Confessa uno dei tre fermati
per l'assassinio di Marco Pittoni
Sarebbero stati in quattro i rapinatori che ieri mattina hanno rapinato l’ufficio postale di Pagani. Lo ha rivelato uno degli uomini bloccati dai carabinieri. E sarebbe proprio il bandito che ha sparato al sottotenente di Giba l’unico ancora in libertà. In tanti presenti ai funerali
PAGANI (SALERNO) - A compiere la rapina nell'ufficio postale di Pagani (Salerno) sarebbero stati in quattro. È quanto emerge dalla deposizione di uno dei tre uomini fermati oggi dai carabinieri. Ammettendo di appartenere alla banda di rapinatori quattro persone, avrebbe anche rivelato i nomi degli altri componenti, compreso quello del malvivente, ancora in libertà, che avrebbe sparato all’ufficiale dell’Arma.
Si tratterebbe quindi di una banda di balordi dell’area vesuviana. secondo gli investigatori, di una banda di balordi. Due pregiudicati e due incensurati che non sarebbero legati alla criminalità organizzata. Per scovarli i carabinieri hanno eseguito, corso della notte, numerose perquisizioni nella zona orientale di Napoli e nei Comuni a ridosso di Acerra.
Gli investigatori hanno inoltre proseguito i rilievi all’interno dell’ufficio postale. Hanno individuato impronte sia sul banco dove uno dei banditi era saltato per impossessarsi dei soldi, sia all'interno dell'autovettura abbandonata poco più tardi dai rapinatori. Anche l'impronta di una scarpa è risultata importante ai fini delle indagini: a casa di uno dei tre fermati, infatti, è stata sequestrata una scarpa che combacia con una impronta rinvenuta nell'ufficio postale.

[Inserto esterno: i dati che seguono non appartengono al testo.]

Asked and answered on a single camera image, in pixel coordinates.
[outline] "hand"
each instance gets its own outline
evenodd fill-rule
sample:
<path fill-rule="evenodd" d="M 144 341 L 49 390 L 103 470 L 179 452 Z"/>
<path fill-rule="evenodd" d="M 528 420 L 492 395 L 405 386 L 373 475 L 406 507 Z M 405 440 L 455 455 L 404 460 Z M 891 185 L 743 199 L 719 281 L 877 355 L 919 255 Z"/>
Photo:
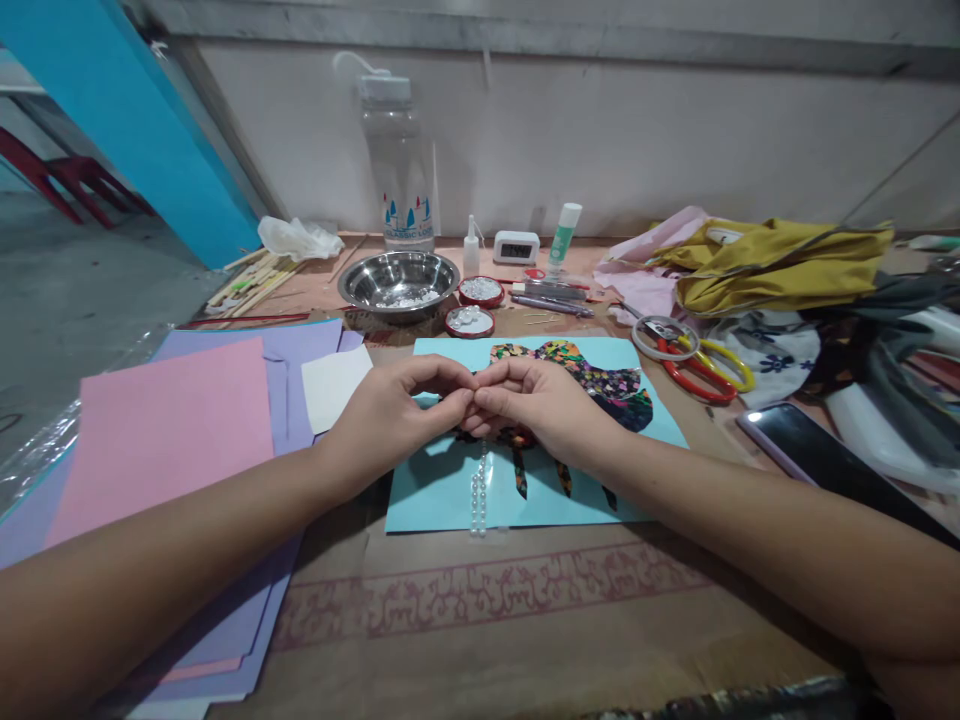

Intanto, stamattina la salma è stata trasferita dall'obitorio dell'ospedale Umberto I di Nocera Inferiore, alla camera ardente allestita nella basilica di Sant'Alfonso della cittadina del salernitano. Molti gli abitanti di Pagani che hanno reso omaggio al comandante della locale tenenza. Hanno celebrato le esequie monsignor Vincenzo Pelvi, ordinario militare per l'Italia, e il vescovo della diocesi di Nocera Inferiore-Sarno, monsignor Gioacchino Illiano. Alla cerimonia funebre hanno partecipato rappresentati del governo, oltre ai sindaci di Salerno, Vincenzo De Luca, e di Venezia, Massimo Cacciari.